Further, the report argues:

Reliable information indicates the Saudi military is trained for conventional state-on-state conflict, and in particular, to attack military columns in austere environments, and has little if no training relevant to combatting insurgents in urban environments. The type of conventional warfare that the Saudi military is trained to fight would require a different approach to proportionality assessments and precautionary measures from that required when planning military operations in populated areas.

The Yemen war represents the largest independent use of air power by both Saudi Arabia and the UAE. The latter supported operations in Afghanistan and Libya with a small number of F-16s, while Saudi Arabia has in the past carried out more limited air operations against Houthi forces. The sustained nature of the current air campaign probably meant that fatal errors were inevitable. Not even the most capable air force is immune from making mistakes. But it is the volume and the nature of the apparent targeting errors that troubles the report’s authors.

Implications for allies

The challenges faced by Saudi Arabia and its partners in Yemen, and their apparent approach with regard to air strikes, particularly in the urban environment, have caused angst also amongst their wider allies. Washington and London have during the course of the war provided advisers to try to improve the targeting process to reduce the risk of civilian casualties. Most recently, US Air Force Lt-Gen. Jeffrey Harrigian, the former US Air Forces Central Command chief, and now deputy commander USAF Europe, raised concern over an air strike on a bus that killed a large number of civilians, many of whom were children. Imagery of the aftermath of some of the alleged air strikes appear to show bomb craters that suggest the use of comparatively large warheads, ill-suited for use in built-up areas.

In response to earlier worries over the civilian casualty rate, Saudi Arabia set up the Joint Incidents Assessment Team (JIAT) to investigate non-combatant deaths potentially caused by coalition bombing. The UN team, however, says it has been frustrated by JIAT’s lack of response to its queries, and raised questions as to its independence and the selectivity of some of its investigations. The report claims that during the latter half of 2016 ‘the targeting practises adopted by the coalition in this period were so flawed that some of the coalition’s international backers ceased cooperation, and eventually stopped selling weapons to coalition member states’.
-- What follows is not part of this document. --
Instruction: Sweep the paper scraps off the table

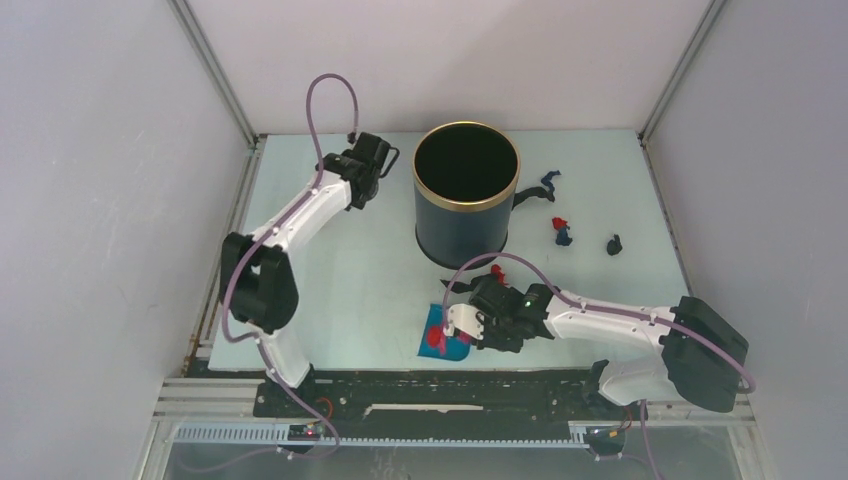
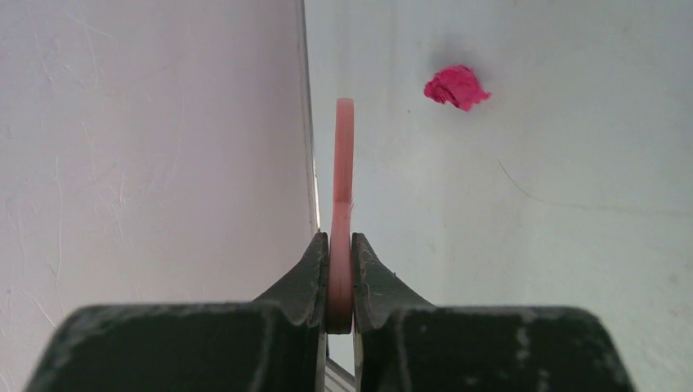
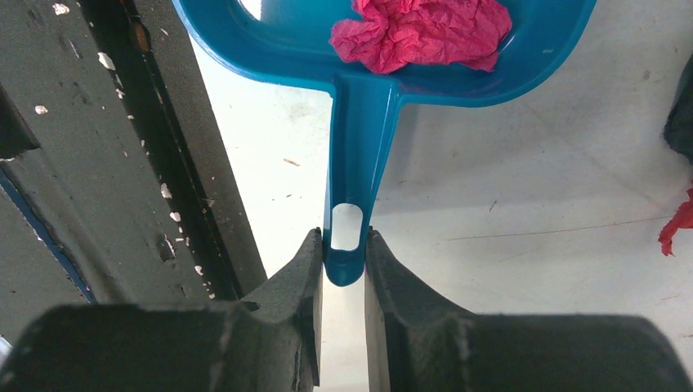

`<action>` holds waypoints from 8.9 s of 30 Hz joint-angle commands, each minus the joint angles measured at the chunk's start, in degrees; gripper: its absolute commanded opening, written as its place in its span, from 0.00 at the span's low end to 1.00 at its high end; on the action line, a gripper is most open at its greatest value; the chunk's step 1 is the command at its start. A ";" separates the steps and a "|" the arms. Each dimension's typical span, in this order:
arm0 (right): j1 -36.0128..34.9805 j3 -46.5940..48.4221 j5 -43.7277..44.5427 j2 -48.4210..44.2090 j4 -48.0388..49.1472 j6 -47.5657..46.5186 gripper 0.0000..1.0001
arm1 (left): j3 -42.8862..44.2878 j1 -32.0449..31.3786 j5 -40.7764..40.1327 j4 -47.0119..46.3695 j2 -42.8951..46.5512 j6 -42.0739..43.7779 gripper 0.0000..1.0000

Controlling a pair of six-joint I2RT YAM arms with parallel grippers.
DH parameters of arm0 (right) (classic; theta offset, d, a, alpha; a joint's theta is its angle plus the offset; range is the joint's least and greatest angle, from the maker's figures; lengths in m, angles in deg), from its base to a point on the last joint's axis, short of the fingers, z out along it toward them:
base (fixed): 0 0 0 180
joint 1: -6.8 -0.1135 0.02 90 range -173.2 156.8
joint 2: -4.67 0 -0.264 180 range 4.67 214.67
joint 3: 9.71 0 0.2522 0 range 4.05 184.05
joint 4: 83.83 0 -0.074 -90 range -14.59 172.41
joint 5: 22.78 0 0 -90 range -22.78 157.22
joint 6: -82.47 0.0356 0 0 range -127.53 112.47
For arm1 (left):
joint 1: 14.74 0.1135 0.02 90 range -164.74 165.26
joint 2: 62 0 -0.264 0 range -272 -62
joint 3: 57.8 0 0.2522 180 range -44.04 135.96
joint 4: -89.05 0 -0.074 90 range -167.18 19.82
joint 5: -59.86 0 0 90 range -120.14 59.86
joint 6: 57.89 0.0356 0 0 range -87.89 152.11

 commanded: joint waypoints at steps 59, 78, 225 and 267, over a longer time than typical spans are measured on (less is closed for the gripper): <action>-6.45 2.36 10.64 6.18 4.31 5.26 0.14 | -26.39 -7.12 58.36 -10.89 35.33 -12.39 0.00; 3.41 14.36 10.02 14.98 -8.13 7.81 0.04 | -17.41 -7.67 45.65 -10.72 20.43 -8.11 0.00; 17.68 45.97 62.93 5.95 28.28 -95.07 0.02 | -47.17 -16.55 24.42 -18.63 60.75 -25.79 0.00; 51.33 13.73 3.46 -14.27 -39.97 -26.86 0.00 | -41.22 -13.64 21.99 -39.81 34.74 -41.39 0.00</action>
At the beginning of September 2018, the JIAT was reported as saying the attack on the bus had been authorised based on intelligence that the vehicle was carrying Houthi commanders, but had been been delayed. The JIAT also called for a review of the rules of engagement.
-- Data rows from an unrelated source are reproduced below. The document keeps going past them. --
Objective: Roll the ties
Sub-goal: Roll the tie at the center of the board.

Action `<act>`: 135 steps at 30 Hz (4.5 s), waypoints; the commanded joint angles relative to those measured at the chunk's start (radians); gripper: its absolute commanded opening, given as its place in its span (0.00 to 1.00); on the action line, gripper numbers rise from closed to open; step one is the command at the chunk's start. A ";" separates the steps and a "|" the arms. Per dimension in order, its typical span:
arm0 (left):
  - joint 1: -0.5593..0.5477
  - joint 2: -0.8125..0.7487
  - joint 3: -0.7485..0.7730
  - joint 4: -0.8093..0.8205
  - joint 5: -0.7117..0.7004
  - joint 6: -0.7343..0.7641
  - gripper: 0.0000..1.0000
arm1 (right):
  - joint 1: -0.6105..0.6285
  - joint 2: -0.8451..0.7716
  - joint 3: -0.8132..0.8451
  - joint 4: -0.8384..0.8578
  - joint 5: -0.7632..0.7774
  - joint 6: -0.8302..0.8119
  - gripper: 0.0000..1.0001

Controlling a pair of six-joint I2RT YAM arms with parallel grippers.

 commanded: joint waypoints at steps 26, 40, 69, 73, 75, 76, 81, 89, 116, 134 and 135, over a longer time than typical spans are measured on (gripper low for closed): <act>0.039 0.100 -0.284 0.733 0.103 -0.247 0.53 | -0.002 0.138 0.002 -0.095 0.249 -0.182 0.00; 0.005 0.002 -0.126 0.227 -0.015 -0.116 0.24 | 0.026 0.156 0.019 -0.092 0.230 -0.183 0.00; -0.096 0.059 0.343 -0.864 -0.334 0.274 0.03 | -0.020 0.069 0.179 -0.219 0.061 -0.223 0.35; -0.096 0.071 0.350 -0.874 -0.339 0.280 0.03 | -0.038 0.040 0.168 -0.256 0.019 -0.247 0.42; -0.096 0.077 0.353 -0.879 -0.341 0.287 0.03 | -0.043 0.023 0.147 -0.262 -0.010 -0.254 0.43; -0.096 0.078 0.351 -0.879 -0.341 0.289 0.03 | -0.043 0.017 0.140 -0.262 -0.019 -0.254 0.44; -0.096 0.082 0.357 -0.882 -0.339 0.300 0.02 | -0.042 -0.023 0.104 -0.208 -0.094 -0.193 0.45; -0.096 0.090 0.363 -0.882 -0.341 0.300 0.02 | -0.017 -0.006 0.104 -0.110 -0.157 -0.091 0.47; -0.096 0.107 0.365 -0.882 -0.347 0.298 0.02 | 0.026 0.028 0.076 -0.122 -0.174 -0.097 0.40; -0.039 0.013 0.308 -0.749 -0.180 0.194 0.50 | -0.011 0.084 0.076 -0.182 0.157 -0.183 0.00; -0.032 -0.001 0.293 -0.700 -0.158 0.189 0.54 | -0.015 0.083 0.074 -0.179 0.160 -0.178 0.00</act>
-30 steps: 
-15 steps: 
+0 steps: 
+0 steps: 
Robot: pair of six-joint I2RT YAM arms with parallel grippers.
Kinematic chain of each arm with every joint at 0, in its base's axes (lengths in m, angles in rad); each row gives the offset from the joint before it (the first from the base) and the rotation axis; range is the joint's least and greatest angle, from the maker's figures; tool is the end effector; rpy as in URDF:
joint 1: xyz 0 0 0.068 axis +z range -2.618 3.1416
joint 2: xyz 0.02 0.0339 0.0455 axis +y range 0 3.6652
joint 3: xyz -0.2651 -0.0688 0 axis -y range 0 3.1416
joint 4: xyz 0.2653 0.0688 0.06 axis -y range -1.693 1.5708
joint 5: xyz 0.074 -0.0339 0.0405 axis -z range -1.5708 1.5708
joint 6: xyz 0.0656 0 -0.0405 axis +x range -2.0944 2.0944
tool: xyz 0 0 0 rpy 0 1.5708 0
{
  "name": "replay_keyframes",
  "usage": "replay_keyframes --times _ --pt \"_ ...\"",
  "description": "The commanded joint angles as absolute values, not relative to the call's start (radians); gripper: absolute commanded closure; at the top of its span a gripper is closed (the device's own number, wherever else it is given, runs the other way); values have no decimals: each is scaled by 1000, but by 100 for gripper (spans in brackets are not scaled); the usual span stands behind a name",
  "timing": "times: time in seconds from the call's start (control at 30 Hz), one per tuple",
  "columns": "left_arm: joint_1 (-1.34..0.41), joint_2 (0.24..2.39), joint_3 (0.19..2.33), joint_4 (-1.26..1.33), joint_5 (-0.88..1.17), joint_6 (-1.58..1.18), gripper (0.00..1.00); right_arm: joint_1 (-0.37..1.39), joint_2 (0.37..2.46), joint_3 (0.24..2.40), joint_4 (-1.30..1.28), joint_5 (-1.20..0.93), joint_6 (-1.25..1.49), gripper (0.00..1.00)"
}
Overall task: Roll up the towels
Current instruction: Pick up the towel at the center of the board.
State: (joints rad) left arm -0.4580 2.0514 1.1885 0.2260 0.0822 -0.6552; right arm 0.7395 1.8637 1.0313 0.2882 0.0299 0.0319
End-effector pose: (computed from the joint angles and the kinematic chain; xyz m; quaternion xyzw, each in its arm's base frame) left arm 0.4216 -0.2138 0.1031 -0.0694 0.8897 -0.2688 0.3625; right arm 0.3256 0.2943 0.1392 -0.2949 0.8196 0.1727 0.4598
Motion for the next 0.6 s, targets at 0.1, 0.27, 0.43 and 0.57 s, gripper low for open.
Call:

Air power fallout from Yemen

The use of air power in an urban environment presents even the most capable of armed services with a range of difficulties. In the case of the Yemen conflict, this is compounded by the opposition, including a range of non-state actors, willing to use civilian infrastructure as a means of protection. This, however, does not negate the responsibility of an attacker, when considering an air strike, to avoid civilian deaths, if possible, or at the very least to minimise them. An action that could result in civil casualties needs also to have a commensurate military value. The UN specialists record that the cumulative effect of the alleged failings in attempting to ensure a minimum number of civilians killed or injured as the result of air strikes could be considered as war crimes.

Western society has become accustomed to the language of ‘precision strike’ and the comparative success in avoiding, generally, widespread civilian deaths from air attack in its involvement in wars in Afghanistan, Iraq and Syria. Air power in these wars, however, was for the most part not used for repeated attacks in urban environments. And even in these campaigns, there was controversy over the levels of civilian deaths. The coalition in the civil war in Yemen has chosen to pursue a campaign that continues to use air attacks in urban environments as a central element of its approach, using air forces that lack the level of training and experience of the United States and its allies, who it seeks to emulate.